The Work
December 20, 2010 4:21 PM
Debevoise Advising on $8.1 Billion Russian Potash Merger
Posted by Brian Baxter
Two companies controlled by Russian billionaire Suleiman Kerimov have announced plans to combine operations in an $8.1 billion merger that will create the world's second-largest producer of potash after the Potash Corporation of Saskatchewan. Potash is an increasingly valuable ingredient used to make fertilizers, among other products.
OJSC UralKali announced on Monday that it would acquire rival JSC Silvinit for $8.1 billion in cash and stock. Both companies are based in the Russian city of Perm and owned by Kerimov, an oligarch who was reelected to Russia's upper house of parliament in 2008. The announcement comes only a few days after another major natural resource merger saw eight firms land roles on a $1.2 billion deal that gives Russia's nuclear industry access to African uranium.

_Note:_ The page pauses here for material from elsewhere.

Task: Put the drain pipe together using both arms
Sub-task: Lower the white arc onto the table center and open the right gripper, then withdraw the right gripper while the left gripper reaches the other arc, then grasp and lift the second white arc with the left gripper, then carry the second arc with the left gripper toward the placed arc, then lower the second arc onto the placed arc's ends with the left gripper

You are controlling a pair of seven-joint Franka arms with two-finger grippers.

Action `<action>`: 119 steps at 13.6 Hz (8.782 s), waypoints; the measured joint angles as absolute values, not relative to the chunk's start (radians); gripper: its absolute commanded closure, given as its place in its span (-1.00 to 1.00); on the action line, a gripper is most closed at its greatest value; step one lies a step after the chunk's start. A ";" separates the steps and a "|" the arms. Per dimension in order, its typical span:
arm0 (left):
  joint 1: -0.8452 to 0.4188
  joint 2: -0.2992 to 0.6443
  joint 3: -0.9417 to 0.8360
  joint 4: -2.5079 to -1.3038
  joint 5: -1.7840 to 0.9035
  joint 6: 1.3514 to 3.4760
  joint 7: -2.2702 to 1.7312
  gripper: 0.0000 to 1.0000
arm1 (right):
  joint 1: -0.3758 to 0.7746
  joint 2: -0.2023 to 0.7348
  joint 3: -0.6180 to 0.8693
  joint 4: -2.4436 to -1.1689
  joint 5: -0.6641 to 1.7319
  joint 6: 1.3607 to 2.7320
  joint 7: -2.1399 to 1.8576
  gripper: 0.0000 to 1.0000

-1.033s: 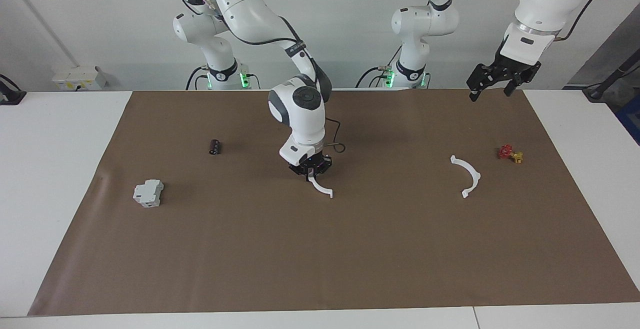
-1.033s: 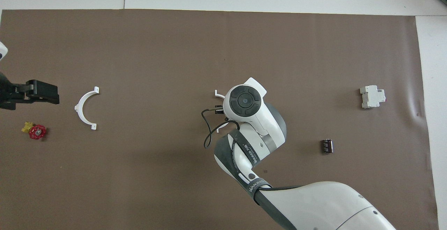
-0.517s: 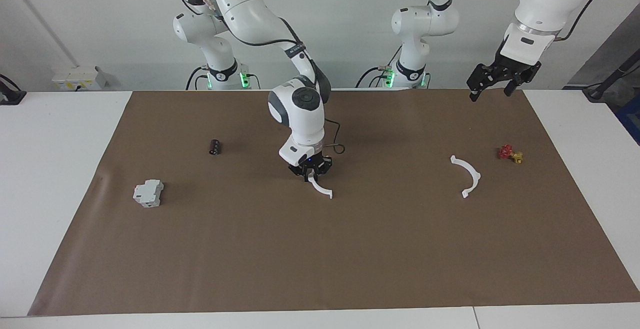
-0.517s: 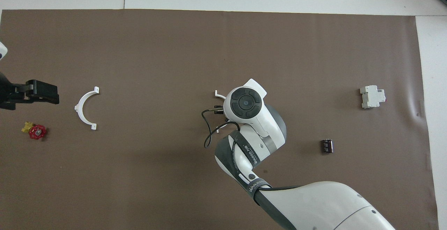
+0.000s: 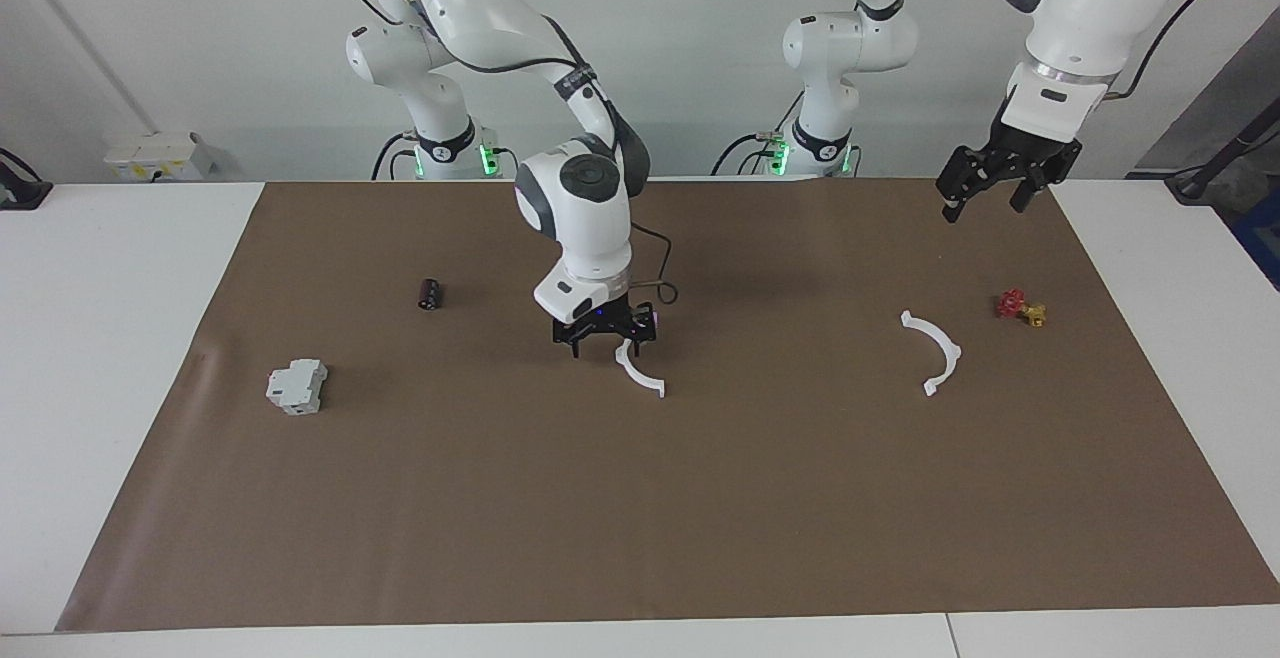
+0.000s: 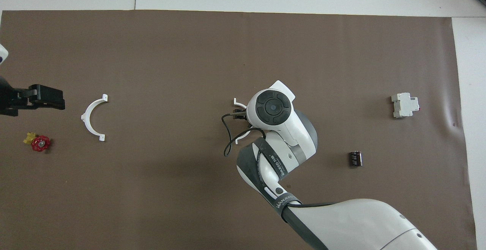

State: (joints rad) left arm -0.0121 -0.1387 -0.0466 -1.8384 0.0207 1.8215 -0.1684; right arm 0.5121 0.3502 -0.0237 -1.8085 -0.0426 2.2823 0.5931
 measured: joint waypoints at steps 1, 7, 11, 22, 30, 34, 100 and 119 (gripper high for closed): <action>0.007 -0.159 -0.044 -1.908 0.020 1.889 -0.168 -1.00 | 0.479 0.316 -0.025 -1.808 -0.044 2.252 0.593 -1.00; 0.050 -0.079 -0.033 -2.107 0.017 2.161 -0.175 -1.00 | 0.223 0.169 -0.027 -1.807 -0.047 2.042 0.366 -1.00; 0.080 -0.018 -0.033 -2.316 0.016 2.395 -0.201 -1.00 | 0.068 0.074 -0.027 -1.806 -0.047 1.891 0.186 -1.00; 0.104 0.032 -0.040 -2.380 0.014 2.517 -0.301 -1.00 | -0.059 0.004 -0.025 -1.590 -0.047 1.563 -0.010 -1.00; 0.105 0.074 -0.037 -2.381 0.014 2.548 -0.282 -1.00 | -0.040 0.020 -0.005 -1.536 -0.004 1.467 0.041 -1.00; 0.105 0.081 -0.039 -2.381 0.014 2.555 -0.282 -0.39 | -0.033 0.025 -0.005 -1.538 -0.004 1.464 0.052 -1.00; -0.627 0.330 -0.058 -1.986 0.054 2.369 -1.551 0.60 | 0.003 0.012 -0.050 -1.554 -0.004 1.520 0.006 -1.00; -0.628 0.329 -0.056 -1.964 0.056 2.328 -1.552 -0.84 | 0.003 0.012 -0.050 -1.554 -0.004 1.520 0.006 -1.00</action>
State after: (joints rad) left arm -0.6277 0.3291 -0.0561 -1.9640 0.0557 2.3278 -1.5523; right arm 0.0033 0.0116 -0.0496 -1.5540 -0.0045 1.5201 0.0065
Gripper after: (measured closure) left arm 0.247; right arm 0.000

Debevoise & Plimpton is advising UralKali on its merger with Silvinit. Corporate partners Alan Kartashkin in Moscow and James Scoville in London are leading a Debevoise team that includes associates Evgeniya Berezkina, Maria Kirienko, Maxim Kuleshov, Robert Manson, and Yulia Sazykina. UralKali is itself led by a lawyer.
CEO Pavel Grachev, a member of the company's board of directors since September, is a former managing partner of Italian firm Pavia e Ansaldo's Moscow office. UralKali's chairman of the board, Alexander Voloshin, is a politically powerful figure who served from 1999 to 2003 as chief-of-staff to former Russian president Vladimir Putin, now the country's prime minister. Marina Shvetsova serves as UralKali's in-house legal director.
Timur Starostin serves as Silvinit's deputy general director for legal issues. Outside counsel for Silvinit were not available by the time of this post. A Silvinit spokesman did not immediately respond to a request for comment on the identity of the company's outside lawyers. (As we've previously reported, under Russian law, the target itself is usually not part of a deal, as the buyer and shareholders of a target generally negotiate the terms of an acquisition themselves.)
Reuters reports that the merger between Silvinit and UralKali will be executed through a share swap with a cash component of $1.4 billion paid by UralKali for a stake in Silvinit. Kerimov took both potash producers earlier this year from the Russian state-owned bank VTB Bank and since then has had his eye on building a potash empire with his business partners, according to the St. Petersburg Times.
Potash has become a hot commodity in recent months. The substance's rising value has been as a major catalyst for corporate work; BHP Billiton spent $350 million in its ill-fated $40 billion bid for the Potash Corporation of Saskatchewan that ended last month; and some large law firms have recently expanded into the sleepy Canadian province to get closer to the product.